Martedì 21 Maggio 2024 alle ore 18, 19.50 e 21.40 al Cinema Guerrieri di Matera è in programma il film “Totem – Il mio sole” di Lila Avilés (Messico/Danimarca/Francia/Olanda, 2023) per la rassegna Il Cineclub di Cinergia.
Biglietto: 5 euro.
Informazioni
La casa del padre, la stanza del figlio e, tutt’attorno, un gineceo che è pulsione di vita, una febbrile
operosità che è prendersi cura delle cose e dei corpi, preparare una grande festa che si opponga alla
morte: Totem, l’opera seconda della messicana Lila Avilés presentata in Concorso alla 73ª Berlinale, dove ha
vinto il Premio della giuria ecumenica, lo puoi guardare così, nella sua funzione corale, nell’affollato insieme
di figure che si stringono in un abbraccio che respinga l’inevitabile solitudine della fine. Oppure lo puoi
vedere attraverso gli occhi della piccola Sol, che assume sui suoi sette anni il peso di quella massa affettiva
un po’ informe e qua e là egoista in cui si trova calata: l’insieme di zie, cugini e amici, il torvo silenzio del
nonno e del suo pappagallo… Scorre in questo flusso, Totem, intercetta la solitudine e il silenzio
nell’accogliente e anche ingombrante coralità in cui si muove. Lo puoi sentire nel frastuono dell’attesa della
festa che grava sulla casa con tutto quel fermento, ma lo puoi anche trovare nella sospensione paziente
dell’assenza che tutti sembrano ignorare. E che Sol sopporta con rassegnazione, attendendo che le sia
permesso di salire al piano di sopra e vedere finalmente suo padre, Tonatiuh, che è il centro di tutto quel
fermento, ma intanto deve riposare e non può essere disturbato. In un film-matrioska come questo, che
contiene se stesso e lavora su questa doppia tonalità, flagrante di vita e introflessa nel silenzio, il punto di
equilibrio è la soglia della stanza di sopra, dietro la quale si celebra il rito della solitudine, della sofferenza,
dell’attesa della fine. Tutto l’opposto di ciò che accade al piano di sotto, dove invece si celebrano la ritualità
dello stare insieme, la gioia della vita, la festa dell’inizio. È quello il diaframma che trattiene il respiro del
film, facendolo vivere nell’intreccio di una frenesia performativa, dove ognuno prepara la sua parte di festa.

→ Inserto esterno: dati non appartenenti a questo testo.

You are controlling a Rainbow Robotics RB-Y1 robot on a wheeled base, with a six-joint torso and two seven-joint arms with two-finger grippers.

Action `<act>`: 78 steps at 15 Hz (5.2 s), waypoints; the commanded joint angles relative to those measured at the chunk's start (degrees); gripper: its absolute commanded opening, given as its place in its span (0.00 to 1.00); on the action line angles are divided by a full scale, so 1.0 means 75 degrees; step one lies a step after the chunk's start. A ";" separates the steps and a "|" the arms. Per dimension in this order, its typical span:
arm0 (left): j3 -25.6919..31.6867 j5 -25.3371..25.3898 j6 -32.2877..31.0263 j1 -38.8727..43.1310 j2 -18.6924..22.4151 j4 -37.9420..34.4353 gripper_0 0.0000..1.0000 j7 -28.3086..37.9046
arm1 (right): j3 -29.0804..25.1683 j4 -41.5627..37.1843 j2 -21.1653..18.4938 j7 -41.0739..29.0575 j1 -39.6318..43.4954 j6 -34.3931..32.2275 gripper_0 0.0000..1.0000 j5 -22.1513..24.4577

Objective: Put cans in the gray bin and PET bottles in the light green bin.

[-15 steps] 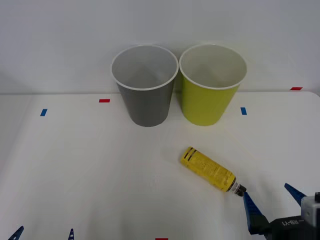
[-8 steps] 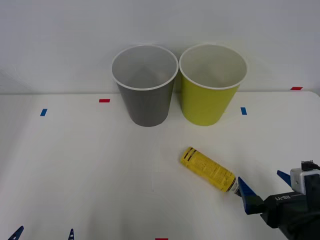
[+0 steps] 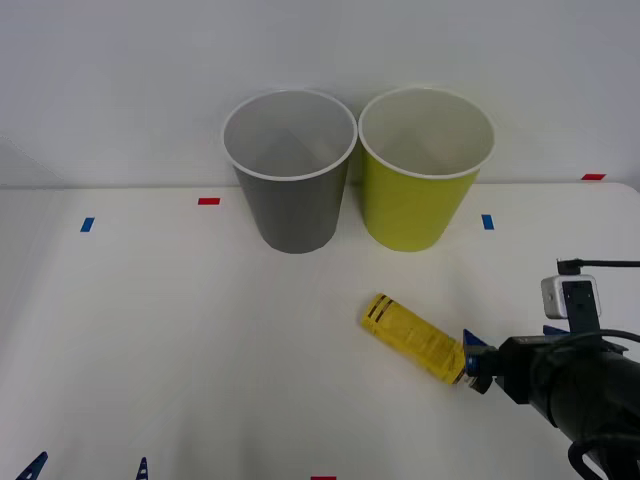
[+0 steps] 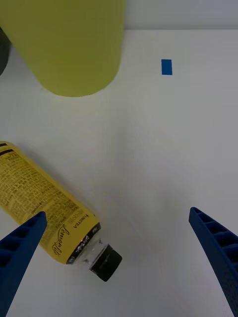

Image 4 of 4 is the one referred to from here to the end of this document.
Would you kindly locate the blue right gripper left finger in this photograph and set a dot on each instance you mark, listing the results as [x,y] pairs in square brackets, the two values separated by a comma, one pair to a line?
[17,252]

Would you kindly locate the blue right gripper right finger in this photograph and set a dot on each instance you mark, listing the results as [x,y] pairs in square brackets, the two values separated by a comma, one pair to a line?
[220,247]

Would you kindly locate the yellow label plastic bottle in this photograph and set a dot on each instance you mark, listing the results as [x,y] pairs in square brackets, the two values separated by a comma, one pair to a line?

Meglio ancora: la sua parte nella festa. Tutti, compreso Tonatiuh: esausto nel fragile residuo di vitalità che
la malattia gli lascia, quel giovane corpo è lo specchio in cui ogni figura, ogni azione, ogni desiderio di quella
casa si riflette. C’è una funzionalità arcaica in questo film della Avilés, una sorta di arcana pulsionalità
dell’esistere che evoca ritualità tribali in cui vita e morte danzano insieme, mentre la tribù celebra il corpo
sacrificale per accogliere il nuovo sole. Ma tutto questo resta come una risonanza inconscia, un sentimento
lontano riecheggiante nella dolce solitudine di una ragazzina, che trattiene il respiro sperando che il padre
non la lasci mai. Sol attraversa il flusso delle gioie e dei dolori portando con sé il soffio della vita, la
celebrazione dell’esistere, nel segno di una continuità che il film le affida nel lungo piano finale, trattenuto
come un respiro, consegnato allo spazio vuoto dell’ultima inquadratura e seguito dalle sonorità della vita
che scorrono sui titoli di coda. Sol dopo Tonatiuh, che nella mitologia azteca era il dio-sole…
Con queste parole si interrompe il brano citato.